Particularly in the expensive, rural areas where we work and where social homes are sorely needed, it’d be very unlikely that any affordable housing for rent would be built if starter homes were defined as affordable.

Although many aspire to own their own home, there will always be people who cannot afford to buy, and the potential lack of affordable rented homes could leave them out in the cold.

But even when we look at people who can afford to buy, we need to ask ourselves – are starter homes the best option?

We conducted our own analysis and found the incomes needed to purchase starter homes are higher than those needed to purchase a shared ownership home.


For the majority of our current residents, on low incomes, a starter homes is a non-starter, while shared ownership can work and can be flexed to suit the individual or family’s needs.

This week we responded to a consultation on starter homes and asked the government to consider if starter homes really reflect the needs of the communities we build in.

And why introduce a new homeownership product into this complex market?

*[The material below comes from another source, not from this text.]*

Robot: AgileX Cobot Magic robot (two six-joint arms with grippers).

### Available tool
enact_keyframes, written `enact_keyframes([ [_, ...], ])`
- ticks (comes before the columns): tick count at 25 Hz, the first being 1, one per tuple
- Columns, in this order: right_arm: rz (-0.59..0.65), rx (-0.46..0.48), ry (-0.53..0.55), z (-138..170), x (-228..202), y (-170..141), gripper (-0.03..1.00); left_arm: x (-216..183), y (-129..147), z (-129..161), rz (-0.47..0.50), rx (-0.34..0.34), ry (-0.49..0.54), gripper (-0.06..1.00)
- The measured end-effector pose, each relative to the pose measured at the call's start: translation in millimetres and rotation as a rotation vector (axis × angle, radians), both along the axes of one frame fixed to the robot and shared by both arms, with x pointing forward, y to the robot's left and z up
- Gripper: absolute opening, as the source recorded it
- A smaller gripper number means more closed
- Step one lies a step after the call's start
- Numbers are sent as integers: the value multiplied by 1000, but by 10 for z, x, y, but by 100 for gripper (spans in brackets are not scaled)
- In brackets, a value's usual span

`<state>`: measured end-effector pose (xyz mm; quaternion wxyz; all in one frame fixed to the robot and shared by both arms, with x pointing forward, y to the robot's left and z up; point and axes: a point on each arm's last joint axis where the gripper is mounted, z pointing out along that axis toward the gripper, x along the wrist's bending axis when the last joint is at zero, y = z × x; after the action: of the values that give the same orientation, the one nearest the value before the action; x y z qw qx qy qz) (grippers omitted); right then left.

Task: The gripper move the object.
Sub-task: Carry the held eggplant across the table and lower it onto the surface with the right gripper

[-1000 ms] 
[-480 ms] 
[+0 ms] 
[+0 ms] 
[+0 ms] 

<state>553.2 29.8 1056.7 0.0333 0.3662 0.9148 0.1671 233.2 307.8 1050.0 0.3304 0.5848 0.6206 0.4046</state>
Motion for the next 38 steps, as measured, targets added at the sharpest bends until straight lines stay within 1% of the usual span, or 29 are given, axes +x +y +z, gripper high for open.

Particularly when the government subsidy for starter homes is not safeguarded for future reinvestment, as it would be in shared ownership homes?

We need to thoroughly review housing markets to make sure we’re providing a broad range of housing products that meet people’s needs.

This is essential before we begin building. Otherwise, we could be in danger of flooding the market with products that people don’t want, or simply can’t buy, at the expense of those much-needed homes for affordable rent.